Marine heat waves could seriously affect the fishing industry • Earth.com
A new study published in the journal Scientists progress found that increasing marine heat waves would dramatically amplify the impact of climate change on fish and fisheries. According to researchers led by UBC Institute of Oceans and Fisheries, global warming could wipe out thousands of tonnes of fish around the world.
Using complex computer modeling, scientists predicted that in the worst-case scenario, in which no action is taken to mitigate greenhouse gas emissions, there would be a six percent annual drop in the amount of greenhouse gas emissions. potential fish catches and 77 percent of the exploited marine catches. species will decrease in biomass.
Due to the combined influence of extreme marine temperature events and temperature increases linked to climate change, fishing income could be reduced by an average of three percent globally and employment by two percent. , which would mean the loss of millions of jobs.
“These extreme annual temperatures will be an added shock to an overloaded system,” said lead author Dr. William Cheung, director of UBC’s Institute of Oceans and Fisheries.
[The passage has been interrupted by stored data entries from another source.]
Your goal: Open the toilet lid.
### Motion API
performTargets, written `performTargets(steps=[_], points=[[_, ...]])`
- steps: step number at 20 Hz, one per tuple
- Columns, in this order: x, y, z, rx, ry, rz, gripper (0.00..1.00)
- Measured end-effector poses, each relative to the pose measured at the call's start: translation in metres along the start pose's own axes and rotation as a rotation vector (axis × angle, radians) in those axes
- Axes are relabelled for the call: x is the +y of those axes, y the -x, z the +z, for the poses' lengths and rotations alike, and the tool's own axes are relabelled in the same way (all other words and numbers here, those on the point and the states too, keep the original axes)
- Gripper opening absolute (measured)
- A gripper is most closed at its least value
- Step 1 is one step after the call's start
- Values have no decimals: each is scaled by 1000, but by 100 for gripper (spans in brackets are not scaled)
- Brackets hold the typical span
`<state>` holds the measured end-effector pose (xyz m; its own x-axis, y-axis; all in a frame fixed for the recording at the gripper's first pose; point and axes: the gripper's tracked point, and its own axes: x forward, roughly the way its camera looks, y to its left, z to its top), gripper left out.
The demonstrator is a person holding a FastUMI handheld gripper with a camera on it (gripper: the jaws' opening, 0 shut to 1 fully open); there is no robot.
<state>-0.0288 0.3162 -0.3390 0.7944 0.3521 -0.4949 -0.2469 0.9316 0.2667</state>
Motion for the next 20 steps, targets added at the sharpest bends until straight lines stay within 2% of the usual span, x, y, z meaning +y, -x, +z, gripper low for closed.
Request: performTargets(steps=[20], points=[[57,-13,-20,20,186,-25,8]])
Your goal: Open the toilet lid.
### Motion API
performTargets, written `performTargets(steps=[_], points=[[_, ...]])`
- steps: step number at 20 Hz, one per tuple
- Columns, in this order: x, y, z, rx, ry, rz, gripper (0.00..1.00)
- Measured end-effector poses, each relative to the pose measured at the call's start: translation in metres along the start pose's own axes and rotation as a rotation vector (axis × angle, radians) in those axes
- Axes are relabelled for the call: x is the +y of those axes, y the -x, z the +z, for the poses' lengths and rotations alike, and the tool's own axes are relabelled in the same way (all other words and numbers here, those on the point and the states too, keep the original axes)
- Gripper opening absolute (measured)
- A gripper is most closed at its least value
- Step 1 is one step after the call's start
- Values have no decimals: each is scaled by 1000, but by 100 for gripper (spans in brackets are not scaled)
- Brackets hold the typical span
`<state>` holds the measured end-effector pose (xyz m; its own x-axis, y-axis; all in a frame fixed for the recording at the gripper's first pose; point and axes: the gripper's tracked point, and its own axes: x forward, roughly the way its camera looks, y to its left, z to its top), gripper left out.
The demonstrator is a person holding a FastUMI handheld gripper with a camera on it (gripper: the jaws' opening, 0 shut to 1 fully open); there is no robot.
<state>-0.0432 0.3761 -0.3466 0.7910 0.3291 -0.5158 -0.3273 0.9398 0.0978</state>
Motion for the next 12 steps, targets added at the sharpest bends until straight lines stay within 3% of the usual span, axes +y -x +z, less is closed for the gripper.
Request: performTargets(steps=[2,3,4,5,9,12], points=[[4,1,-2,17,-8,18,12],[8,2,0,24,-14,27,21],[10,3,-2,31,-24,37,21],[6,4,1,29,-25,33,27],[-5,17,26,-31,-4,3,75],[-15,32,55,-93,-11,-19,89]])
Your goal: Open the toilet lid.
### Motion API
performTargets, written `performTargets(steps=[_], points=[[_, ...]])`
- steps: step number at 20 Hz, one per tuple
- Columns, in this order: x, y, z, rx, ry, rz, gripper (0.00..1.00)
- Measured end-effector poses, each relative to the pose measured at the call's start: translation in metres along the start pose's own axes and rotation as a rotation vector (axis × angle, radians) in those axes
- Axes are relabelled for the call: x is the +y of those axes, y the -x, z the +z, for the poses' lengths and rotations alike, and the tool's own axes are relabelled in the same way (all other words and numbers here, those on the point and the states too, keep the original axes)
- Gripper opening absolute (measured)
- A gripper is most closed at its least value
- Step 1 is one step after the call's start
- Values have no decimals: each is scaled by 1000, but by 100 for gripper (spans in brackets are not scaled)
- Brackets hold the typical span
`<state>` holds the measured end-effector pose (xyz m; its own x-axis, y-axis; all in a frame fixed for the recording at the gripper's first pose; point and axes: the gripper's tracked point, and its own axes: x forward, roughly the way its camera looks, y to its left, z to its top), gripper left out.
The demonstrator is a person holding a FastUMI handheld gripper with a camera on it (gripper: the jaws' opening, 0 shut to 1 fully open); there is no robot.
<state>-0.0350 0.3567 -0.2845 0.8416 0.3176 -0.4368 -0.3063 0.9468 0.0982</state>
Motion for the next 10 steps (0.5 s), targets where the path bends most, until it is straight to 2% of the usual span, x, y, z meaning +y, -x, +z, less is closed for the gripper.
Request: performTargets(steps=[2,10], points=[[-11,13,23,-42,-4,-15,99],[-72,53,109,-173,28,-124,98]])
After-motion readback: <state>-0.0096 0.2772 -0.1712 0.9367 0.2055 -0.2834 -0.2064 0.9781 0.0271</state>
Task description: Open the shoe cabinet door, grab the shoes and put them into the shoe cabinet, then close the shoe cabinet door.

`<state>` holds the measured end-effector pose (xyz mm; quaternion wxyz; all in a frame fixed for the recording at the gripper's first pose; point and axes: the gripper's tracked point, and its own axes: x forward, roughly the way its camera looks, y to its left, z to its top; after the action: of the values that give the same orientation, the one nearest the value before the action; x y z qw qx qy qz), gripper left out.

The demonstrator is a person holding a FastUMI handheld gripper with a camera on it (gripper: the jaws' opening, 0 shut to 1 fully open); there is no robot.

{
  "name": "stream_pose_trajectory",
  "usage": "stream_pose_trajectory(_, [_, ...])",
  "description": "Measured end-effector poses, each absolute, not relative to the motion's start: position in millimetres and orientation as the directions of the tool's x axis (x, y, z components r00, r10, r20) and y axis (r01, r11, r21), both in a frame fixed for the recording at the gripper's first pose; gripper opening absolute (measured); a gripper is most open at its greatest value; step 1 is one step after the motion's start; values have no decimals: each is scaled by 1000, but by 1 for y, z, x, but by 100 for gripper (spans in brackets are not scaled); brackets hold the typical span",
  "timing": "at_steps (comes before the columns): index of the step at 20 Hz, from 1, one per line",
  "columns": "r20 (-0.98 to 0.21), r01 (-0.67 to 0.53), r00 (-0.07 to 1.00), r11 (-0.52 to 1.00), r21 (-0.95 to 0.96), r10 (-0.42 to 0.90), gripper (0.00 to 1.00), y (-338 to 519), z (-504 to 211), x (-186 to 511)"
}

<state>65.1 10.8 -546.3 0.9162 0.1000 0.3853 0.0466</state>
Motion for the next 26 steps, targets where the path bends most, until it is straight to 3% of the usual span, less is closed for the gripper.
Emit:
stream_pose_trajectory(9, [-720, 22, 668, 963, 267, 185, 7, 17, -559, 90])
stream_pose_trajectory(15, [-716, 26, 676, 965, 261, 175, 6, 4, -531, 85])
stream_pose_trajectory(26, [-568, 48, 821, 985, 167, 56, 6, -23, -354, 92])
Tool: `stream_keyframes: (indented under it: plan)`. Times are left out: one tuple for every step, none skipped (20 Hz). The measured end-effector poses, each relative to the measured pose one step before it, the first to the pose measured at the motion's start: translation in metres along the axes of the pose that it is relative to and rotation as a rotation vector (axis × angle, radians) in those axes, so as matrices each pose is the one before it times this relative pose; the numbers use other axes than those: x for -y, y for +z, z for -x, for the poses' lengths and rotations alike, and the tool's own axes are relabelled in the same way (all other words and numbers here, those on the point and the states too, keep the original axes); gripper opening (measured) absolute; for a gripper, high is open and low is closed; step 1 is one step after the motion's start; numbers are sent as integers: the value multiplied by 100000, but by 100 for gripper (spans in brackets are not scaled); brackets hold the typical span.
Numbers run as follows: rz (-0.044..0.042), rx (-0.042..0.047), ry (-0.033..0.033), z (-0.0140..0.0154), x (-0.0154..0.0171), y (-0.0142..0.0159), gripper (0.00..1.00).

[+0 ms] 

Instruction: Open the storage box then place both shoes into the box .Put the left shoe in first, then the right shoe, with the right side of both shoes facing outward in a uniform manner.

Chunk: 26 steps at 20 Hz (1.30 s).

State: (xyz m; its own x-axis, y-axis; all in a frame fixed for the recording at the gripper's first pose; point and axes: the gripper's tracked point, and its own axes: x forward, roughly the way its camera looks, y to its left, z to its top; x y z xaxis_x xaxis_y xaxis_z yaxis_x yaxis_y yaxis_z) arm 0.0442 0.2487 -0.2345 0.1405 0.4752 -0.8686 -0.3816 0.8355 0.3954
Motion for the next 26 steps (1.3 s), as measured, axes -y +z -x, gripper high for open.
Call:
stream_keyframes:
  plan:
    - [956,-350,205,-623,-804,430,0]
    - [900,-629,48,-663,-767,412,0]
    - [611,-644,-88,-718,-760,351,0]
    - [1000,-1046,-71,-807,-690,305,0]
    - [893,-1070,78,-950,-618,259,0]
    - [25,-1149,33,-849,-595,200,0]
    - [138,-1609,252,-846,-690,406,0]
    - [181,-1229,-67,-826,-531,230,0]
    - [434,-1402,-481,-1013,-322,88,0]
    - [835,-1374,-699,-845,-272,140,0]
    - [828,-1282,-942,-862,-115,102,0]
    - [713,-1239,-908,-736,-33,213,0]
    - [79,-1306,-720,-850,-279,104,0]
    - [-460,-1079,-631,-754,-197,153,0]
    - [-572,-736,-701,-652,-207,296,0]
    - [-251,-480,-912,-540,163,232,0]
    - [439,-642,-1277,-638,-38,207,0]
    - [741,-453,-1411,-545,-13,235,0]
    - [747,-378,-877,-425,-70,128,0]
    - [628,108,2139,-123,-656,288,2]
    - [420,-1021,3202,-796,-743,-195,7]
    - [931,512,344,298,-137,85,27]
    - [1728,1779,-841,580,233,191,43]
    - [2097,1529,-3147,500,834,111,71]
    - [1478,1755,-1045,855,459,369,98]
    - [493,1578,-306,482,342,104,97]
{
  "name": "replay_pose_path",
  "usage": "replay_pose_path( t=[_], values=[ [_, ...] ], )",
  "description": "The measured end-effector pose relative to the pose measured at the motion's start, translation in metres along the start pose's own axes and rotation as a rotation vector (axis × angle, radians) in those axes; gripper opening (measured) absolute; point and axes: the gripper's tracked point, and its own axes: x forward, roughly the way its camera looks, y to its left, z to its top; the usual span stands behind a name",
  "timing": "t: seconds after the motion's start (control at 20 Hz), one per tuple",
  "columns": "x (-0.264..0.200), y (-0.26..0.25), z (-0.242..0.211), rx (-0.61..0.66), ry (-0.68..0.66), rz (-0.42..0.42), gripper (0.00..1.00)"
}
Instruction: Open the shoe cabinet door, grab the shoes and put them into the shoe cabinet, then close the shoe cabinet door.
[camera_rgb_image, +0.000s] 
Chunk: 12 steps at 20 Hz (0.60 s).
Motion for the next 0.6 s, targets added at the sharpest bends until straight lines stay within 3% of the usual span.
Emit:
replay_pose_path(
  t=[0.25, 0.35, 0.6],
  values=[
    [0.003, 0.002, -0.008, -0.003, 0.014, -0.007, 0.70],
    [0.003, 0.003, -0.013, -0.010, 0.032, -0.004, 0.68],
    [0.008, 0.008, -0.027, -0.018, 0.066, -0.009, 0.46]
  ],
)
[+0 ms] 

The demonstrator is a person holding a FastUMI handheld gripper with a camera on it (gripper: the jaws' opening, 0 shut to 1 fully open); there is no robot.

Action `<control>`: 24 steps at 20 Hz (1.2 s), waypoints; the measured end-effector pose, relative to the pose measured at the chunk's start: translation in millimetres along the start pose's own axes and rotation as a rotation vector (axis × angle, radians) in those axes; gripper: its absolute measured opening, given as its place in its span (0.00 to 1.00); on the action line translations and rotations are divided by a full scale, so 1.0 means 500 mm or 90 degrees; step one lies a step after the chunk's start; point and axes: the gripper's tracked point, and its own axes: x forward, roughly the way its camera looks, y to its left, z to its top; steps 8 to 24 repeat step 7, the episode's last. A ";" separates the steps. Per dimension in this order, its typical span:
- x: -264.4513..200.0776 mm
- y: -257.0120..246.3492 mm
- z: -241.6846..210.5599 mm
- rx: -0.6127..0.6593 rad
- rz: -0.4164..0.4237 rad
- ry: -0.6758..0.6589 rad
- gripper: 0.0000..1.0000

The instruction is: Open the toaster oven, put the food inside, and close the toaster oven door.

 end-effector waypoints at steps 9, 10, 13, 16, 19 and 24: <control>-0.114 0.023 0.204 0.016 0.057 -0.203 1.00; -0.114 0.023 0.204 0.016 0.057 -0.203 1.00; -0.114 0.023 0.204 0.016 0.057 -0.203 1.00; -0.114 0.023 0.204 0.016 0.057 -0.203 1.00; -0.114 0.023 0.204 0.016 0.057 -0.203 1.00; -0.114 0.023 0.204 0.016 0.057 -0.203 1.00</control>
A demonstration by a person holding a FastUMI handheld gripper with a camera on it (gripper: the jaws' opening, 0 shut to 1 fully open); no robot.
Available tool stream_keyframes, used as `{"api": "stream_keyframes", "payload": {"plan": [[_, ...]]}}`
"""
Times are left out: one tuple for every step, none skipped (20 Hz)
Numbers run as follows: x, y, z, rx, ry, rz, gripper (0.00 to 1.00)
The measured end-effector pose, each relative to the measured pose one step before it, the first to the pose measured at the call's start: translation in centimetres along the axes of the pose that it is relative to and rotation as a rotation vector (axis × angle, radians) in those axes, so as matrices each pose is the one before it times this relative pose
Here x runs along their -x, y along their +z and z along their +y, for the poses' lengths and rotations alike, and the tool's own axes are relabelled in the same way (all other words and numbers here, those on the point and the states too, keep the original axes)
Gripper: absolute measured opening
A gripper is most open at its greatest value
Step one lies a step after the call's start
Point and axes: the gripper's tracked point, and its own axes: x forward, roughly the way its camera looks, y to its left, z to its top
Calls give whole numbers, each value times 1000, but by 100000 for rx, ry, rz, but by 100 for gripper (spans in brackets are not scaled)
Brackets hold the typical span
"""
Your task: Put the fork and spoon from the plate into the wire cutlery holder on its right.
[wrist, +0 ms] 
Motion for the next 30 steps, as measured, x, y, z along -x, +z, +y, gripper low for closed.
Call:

“We see that in countries where fisheries are already weakened by long-term changes, such as warming oceans and deoxygenation, the addition of the shock of extreme temperatures will exacerbate the impacts to a point that will likely exceed the capacity of adaptation of these fisheries. This is no different from how COVID-19 stresses the health care system by adding an additional burden. “
According to the co-author of the study, Dr Thomas Frölicher, professor at the Department of Climate and Environmental Physics at the University of Bern, these extreme temperature phenomena are expected to increase in frequency in the near future.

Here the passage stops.